Today the German finance minister said that the government is attempting to build a “shield” for the German financial industry. And that there is an undetailed Plan B in the works as well. No word from France on a counter-shield endeavor (although Sarkozy probably wants one now).
This comes days after the German government announced that all personal bank accounts would be insured (guaranteed) by the central bank. A victory for the taxpayer, right?
Combined with a sovereign debt rating of AAA – a rarity in the EU – it appears that Germany’s unilateral actions could make it a destination for wary investors (capital flight) from other European countries. This very situation was apparently one of the catalyst behind a proposed EU-wide bailout that fell apart last week. A coordinated versus uncoordinated bailout — and the German political class didn’t want to get the short end of the stick, so they backed out. Also a first, right?In addition to being the first-mover and despite having an 7.2% unemployment rate, Germany may have an unseen (temporary) advantage over the increasingly moribund ‘PIGS’ economies (Portugal, Italy, Greece, Spain) that have devolved into emerging markets. For in an odd twist, over the past several months many Europeans have begun to discriminate what kind of Euros they are holding, screening out the notes printed by the Latin banks (the ‘PIGS’) and holding only those printed by Bundesdruckerei.

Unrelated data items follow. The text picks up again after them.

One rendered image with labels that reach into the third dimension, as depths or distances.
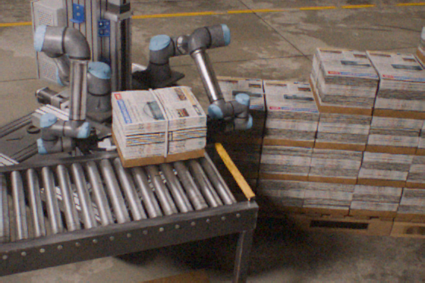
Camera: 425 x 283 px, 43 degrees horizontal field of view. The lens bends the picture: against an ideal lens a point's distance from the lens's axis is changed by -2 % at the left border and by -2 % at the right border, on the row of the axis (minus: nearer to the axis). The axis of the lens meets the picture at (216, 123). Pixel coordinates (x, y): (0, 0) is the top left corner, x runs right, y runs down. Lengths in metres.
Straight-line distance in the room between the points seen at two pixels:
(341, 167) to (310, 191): 0.24
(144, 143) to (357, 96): 1.19
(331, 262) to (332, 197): 0.38
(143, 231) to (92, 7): 1.27
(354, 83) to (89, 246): 1.59
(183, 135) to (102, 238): 0.61
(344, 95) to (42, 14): 1.69
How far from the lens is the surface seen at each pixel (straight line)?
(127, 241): 2.20
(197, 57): 2.77
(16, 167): 2.55
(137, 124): 2.36
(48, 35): 2.47
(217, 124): 2.77
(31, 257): 2.18
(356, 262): 3.37
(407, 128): 3.19
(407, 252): 3.56
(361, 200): 3.40
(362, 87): 2.99
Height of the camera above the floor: 2.23
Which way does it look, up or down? 30 degrees down
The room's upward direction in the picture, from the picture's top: 5 degrees clockwise
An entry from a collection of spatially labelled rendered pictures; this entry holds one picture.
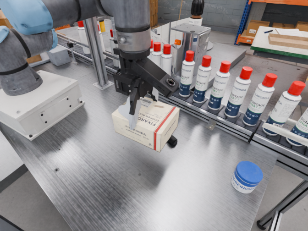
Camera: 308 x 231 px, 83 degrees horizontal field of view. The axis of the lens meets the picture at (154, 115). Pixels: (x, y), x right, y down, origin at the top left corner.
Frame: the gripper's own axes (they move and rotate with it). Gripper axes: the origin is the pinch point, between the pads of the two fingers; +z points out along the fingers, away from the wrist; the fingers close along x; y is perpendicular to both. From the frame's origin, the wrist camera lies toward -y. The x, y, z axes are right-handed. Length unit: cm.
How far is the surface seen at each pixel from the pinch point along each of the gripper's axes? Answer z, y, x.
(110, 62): 11, 55, -45
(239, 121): 13.2, -25.7, -27.6
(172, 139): 15.1, -5.5, -7.8
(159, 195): 17.8, -10.6, 11.8
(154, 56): -3.1, 16.9, -34.4
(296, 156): 15, -45, -20
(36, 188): 98, 95, 22
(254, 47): 22, -21, -145
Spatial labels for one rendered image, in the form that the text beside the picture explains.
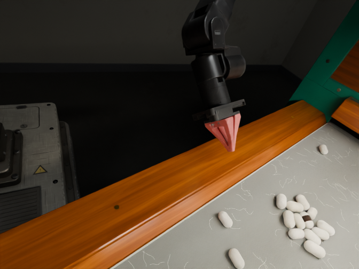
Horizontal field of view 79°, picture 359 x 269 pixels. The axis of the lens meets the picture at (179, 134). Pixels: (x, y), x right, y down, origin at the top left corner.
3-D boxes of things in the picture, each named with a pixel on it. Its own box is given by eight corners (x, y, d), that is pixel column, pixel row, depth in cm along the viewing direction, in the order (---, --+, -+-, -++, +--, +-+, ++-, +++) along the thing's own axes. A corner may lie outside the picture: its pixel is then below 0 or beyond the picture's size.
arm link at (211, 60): (184, 61, 46) (201, 48, 42) (206, 58, 50) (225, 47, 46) (193, 92, 47) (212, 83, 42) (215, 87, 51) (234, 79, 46)
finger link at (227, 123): (257, 143, 47) (245, 101, 46) (236, 154, 43) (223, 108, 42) (233, 145, 52) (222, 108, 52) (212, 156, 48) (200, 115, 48)
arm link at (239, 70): (180, 28, 46) (210, 16, 40) (216, 29, 53) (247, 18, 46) (187, 86, 49) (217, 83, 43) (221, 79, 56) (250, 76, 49)
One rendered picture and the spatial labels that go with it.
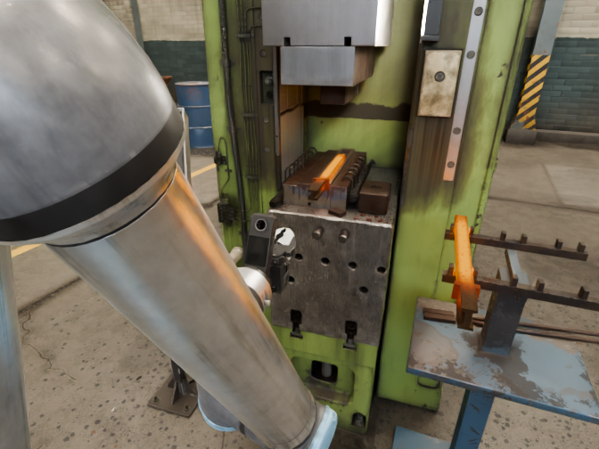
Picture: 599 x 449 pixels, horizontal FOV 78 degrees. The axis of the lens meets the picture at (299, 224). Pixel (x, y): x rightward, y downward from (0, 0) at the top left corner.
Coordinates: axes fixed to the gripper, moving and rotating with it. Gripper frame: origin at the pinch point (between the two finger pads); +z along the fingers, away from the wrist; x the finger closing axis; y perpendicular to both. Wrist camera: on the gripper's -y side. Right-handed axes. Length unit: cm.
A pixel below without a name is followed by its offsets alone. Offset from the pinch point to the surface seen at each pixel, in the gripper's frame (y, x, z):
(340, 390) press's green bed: 83, 10, 32
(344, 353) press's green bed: 59, 11, 27
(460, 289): 4.3, 36.4, -6.1
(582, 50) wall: -31, 237, 608
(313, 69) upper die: -30.9, -3.3, 33.0
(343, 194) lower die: 3.2, 6.6, 33.0
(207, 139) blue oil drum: 87, -266, 413
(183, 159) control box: -6.3, -39.9, 22.8
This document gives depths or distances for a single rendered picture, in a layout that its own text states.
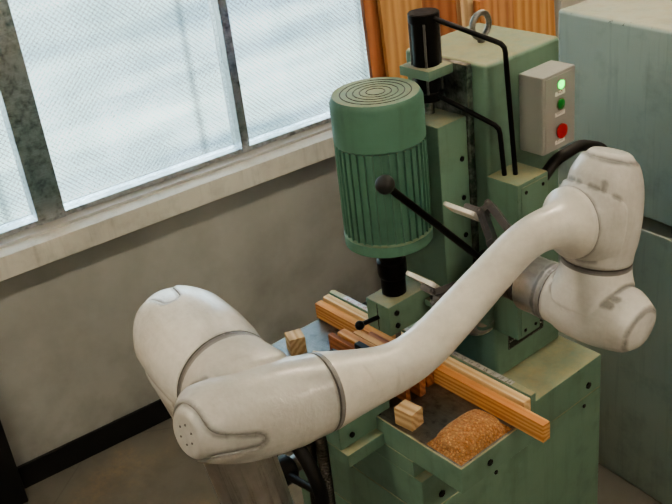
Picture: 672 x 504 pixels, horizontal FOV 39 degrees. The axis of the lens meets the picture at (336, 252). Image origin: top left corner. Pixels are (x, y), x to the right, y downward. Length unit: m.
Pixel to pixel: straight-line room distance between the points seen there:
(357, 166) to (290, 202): 1.70
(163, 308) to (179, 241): 2.03
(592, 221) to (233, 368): 0.52
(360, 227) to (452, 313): 0.62
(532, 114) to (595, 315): 0.62
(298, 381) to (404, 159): 0.74
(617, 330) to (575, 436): 0.93
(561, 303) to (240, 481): 0.52
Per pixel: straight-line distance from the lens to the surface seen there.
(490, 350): 2.12
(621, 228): 1.35
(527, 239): 1.27
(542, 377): 2.16
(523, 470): 2.17
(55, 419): 3.35
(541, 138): 1.90
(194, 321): 1.19
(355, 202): 1.80
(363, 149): 1.73
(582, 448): 2.34
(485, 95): 1.84
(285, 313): 3.61
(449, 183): 1.88
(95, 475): 3.39
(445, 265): 1.95
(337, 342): 2.04
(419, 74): 1.83
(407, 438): 1.86
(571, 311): 1.41
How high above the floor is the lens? 2.08
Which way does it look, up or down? 28 degrees down
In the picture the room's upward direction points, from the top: 7 degrees counter-clockwise
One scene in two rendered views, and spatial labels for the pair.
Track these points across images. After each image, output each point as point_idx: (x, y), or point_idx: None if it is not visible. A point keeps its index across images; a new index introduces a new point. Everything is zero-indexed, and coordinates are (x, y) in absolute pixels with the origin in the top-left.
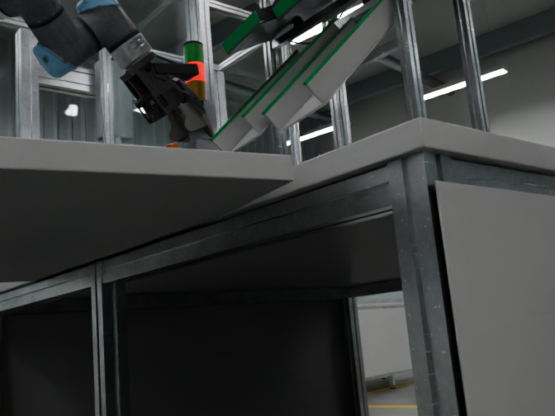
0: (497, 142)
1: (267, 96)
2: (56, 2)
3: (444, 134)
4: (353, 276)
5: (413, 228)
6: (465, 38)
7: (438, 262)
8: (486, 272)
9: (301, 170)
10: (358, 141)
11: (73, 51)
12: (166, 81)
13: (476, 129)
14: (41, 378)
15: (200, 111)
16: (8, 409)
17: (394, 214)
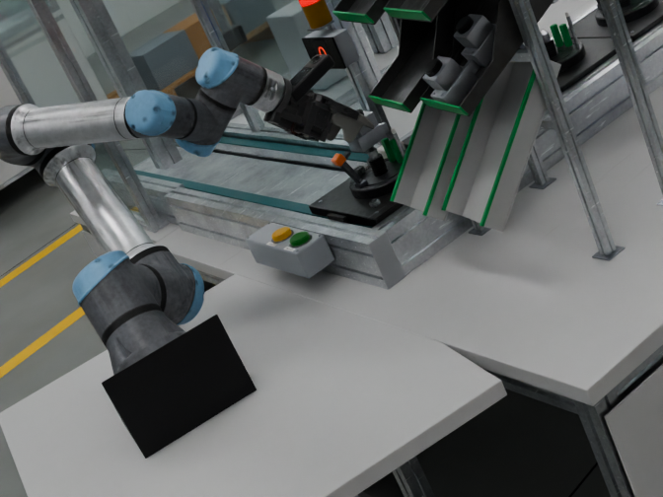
0: (646, 344)
1: (439, 182)
2: (189, 112)
3: (606, 383)
4: None
5: (596, 432)
6: (623, 55)
7: (615, 458)
8: (649, 439)
9: (507, 368)
10: (547, 378)
11: (217, 132)
12: (311, 107)
13: (649, 141)
14: None
15: (354, 117)
16: None
17: (582, 422)
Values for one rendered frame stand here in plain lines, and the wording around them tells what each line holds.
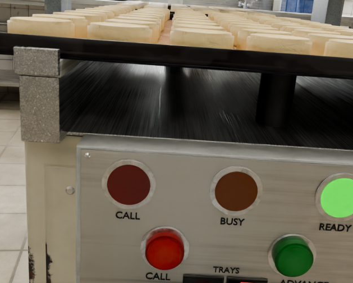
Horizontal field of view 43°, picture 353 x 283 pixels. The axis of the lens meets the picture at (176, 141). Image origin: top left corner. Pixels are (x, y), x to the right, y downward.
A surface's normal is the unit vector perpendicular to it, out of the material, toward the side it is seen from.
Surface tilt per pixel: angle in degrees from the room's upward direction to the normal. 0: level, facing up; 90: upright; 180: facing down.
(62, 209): 90
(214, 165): 90
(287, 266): 90
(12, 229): 0
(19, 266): 0
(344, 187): 90
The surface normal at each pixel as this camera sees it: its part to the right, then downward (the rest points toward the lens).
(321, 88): -1.00, -0.07
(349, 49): -0.54, 0.22
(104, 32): -0.32, 0.27
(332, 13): 0.01, 0.31
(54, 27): 0.59, 0.29
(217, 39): 0.40, 0.31
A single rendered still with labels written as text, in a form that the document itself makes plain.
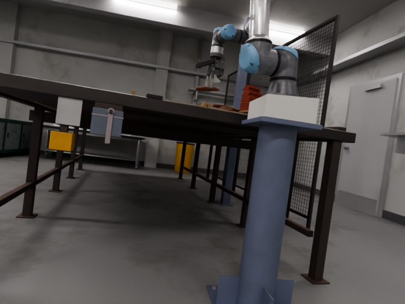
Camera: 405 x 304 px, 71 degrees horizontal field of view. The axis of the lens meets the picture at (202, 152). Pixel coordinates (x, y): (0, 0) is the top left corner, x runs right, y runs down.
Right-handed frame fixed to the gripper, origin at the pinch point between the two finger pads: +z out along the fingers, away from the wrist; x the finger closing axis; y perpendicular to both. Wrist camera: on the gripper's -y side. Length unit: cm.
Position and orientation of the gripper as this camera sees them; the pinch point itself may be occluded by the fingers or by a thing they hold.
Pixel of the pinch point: (207, 88)
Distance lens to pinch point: 169.8
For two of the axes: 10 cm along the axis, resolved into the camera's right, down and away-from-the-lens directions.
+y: 9.5, 1.4, 2.8
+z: -1.5, 9.9, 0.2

And while these actions may temporarily stave off steep declines in Deutschland, it cannot outrun the corrective swings and along with the rest of Europe may become another Iceland when the dust settles.
Of interest: where is the German taxpayer in all of this? Besides Hypo Real Estate, what other firms will they be forced to bail out? Who is ultimately financing the deposit insurance? And since the DM is still in circulation, will it eventually suffer the fate of Gresham’s Law?